Below is a listing from which only part is wanted; return exactly the lines from the one with "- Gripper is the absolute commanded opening" up to and including the one with "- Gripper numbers".

**Source material:**
● ● ● ●

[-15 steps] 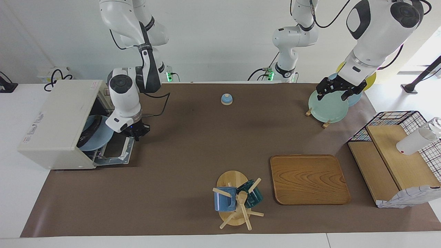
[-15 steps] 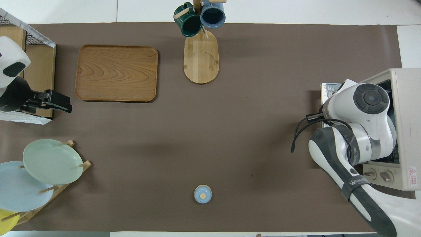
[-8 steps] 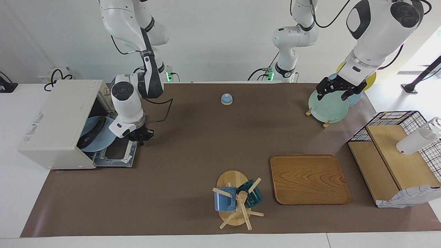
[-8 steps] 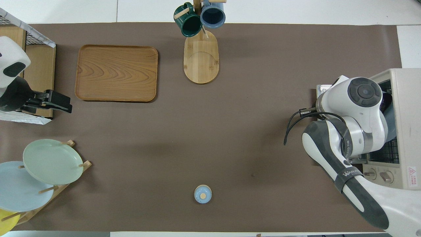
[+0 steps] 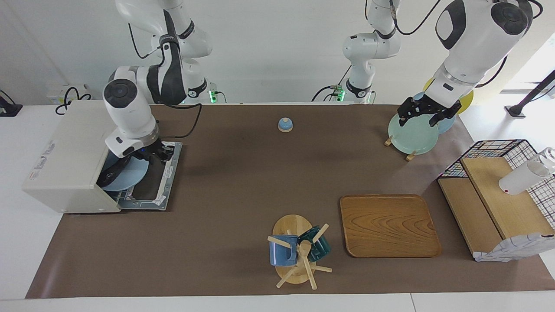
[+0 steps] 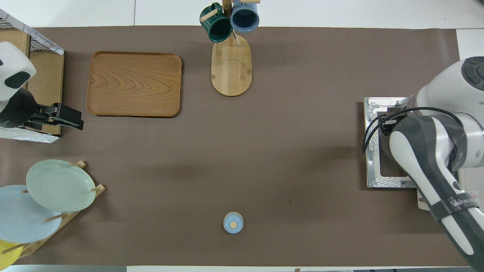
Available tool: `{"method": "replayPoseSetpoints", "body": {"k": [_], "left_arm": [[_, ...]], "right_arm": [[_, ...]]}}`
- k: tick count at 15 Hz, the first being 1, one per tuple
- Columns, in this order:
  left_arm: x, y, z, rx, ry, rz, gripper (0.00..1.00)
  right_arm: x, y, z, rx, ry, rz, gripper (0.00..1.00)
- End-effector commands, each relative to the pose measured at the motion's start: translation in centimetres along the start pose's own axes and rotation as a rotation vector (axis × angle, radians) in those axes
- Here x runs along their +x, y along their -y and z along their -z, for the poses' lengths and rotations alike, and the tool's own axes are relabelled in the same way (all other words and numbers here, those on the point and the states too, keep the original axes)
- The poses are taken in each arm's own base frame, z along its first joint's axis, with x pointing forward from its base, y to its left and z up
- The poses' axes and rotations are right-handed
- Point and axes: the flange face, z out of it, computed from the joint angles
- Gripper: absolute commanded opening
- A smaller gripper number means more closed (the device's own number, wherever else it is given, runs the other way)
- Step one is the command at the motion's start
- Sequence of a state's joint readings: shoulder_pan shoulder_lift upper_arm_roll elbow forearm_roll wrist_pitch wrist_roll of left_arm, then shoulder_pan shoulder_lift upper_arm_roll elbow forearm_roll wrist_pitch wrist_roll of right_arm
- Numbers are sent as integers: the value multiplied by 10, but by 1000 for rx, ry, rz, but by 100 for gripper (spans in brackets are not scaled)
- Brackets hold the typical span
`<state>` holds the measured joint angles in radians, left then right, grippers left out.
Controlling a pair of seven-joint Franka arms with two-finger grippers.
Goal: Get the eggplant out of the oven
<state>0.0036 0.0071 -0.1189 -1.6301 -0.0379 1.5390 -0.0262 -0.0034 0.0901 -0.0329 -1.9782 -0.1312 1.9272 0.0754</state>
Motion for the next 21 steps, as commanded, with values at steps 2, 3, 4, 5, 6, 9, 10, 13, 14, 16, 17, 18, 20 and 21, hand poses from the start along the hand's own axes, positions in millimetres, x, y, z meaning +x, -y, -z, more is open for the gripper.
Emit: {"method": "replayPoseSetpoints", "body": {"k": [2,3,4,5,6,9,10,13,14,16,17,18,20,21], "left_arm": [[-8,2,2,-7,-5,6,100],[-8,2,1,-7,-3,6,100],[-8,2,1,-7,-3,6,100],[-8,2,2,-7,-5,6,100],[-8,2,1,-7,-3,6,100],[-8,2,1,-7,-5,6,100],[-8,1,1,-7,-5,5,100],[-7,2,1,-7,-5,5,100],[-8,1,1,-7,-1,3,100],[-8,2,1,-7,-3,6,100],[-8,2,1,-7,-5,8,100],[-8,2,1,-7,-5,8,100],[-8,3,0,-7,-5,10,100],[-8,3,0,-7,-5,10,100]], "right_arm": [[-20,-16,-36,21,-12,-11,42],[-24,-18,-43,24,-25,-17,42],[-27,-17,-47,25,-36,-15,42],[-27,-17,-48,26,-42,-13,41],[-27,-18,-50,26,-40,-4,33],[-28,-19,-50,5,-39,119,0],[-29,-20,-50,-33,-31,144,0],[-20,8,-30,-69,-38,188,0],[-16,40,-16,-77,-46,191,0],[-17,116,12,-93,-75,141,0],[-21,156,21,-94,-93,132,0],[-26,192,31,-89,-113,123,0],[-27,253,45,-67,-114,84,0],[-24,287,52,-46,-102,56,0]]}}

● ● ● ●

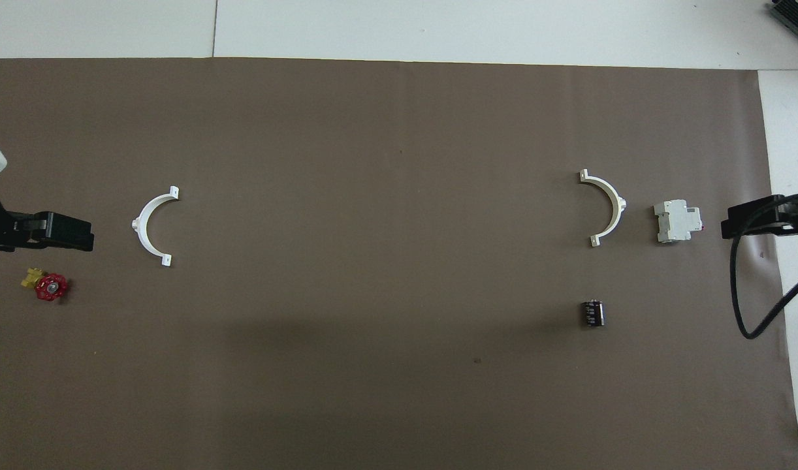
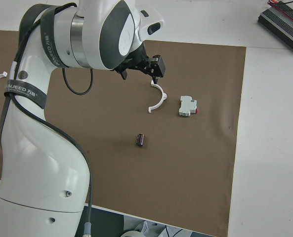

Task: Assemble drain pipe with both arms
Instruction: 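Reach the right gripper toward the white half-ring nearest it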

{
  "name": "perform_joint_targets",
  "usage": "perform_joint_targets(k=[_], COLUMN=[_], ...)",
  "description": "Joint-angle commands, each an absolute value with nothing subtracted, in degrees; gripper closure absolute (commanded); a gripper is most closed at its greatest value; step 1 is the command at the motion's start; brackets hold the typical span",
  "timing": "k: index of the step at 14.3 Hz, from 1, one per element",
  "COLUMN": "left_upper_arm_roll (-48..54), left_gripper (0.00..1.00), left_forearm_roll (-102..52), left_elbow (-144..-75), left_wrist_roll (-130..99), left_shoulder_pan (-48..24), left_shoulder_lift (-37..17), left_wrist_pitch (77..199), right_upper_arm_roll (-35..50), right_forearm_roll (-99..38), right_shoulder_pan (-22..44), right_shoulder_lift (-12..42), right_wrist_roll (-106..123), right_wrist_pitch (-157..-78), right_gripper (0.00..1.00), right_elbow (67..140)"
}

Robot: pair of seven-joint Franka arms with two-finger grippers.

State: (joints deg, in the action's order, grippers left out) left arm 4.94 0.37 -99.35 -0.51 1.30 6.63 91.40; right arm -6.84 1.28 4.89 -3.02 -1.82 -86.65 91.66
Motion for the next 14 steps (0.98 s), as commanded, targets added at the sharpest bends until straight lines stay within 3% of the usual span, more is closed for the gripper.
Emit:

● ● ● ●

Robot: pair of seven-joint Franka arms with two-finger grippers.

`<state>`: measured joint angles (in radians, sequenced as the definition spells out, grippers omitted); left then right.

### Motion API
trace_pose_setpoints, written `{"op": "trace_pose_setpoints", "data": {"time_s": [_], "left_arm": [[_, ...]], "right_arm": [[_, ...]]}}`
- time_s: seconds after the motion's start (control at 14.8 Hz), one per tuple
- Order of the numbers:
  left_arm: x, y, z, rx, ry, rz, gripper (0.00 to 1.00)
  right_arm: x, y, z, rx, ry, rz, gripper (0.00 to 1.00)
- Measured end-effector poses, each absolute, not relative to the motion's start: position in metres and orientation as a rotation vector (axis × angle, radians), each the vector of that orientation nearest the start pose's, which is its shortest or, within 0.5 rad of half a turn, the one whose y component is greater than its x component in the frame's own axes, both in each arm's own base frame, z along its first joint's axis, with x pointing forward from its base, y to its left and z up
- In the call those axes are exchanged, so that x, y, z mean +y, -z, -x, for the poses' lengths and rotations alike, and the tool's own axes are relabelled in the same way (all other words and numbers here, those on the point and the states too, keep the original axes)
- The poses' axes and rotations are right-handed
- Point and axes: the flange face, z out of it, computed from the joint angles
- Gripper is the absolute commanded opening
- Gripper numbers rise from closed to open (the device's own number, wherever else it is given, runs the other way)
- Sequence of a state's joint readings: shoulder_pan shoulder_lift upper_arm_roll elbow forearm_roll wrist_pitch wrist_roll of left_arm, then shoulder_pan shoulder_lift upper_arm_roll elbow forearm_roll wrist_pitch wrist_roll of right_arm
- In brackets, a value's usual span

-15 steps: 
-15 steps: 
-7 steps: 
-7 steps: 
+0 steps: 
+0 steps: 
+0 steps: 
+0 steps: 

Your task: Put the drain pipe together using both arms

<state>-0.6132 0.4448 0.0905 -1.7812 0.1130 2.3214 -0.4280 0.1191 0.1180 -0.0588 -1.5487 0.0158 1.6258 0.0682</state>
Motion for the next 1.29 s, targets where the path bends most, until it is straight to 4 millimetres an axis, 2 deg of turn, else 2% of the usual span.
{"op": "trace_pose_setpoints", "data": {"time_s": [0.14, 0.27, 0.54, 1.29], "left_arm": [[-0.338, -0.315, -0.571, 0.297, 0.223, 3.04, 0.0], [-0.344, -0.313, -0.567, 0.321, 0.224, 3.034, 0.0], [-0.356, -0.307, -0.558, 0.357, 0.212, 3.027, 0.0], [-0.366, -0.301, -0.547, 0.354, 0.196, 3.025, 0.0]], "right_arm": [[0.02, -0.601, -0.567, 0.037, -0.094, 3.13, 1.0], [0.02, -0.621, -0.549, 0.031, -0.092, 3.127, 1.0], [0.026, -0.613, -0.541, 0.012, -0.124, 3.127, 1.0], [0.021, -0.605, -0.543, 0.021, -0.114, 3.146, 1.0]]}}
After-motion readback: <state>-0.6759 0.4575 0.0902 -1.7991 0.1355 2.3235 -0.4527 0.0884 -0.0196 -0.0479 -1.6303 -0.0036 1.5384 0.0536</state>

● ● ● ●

**Task answer:**
- Gripper is the absolute commanded opening
- Gripper numbers rise from closed to open (the device's own number, wherever else it is given, runs the other way)

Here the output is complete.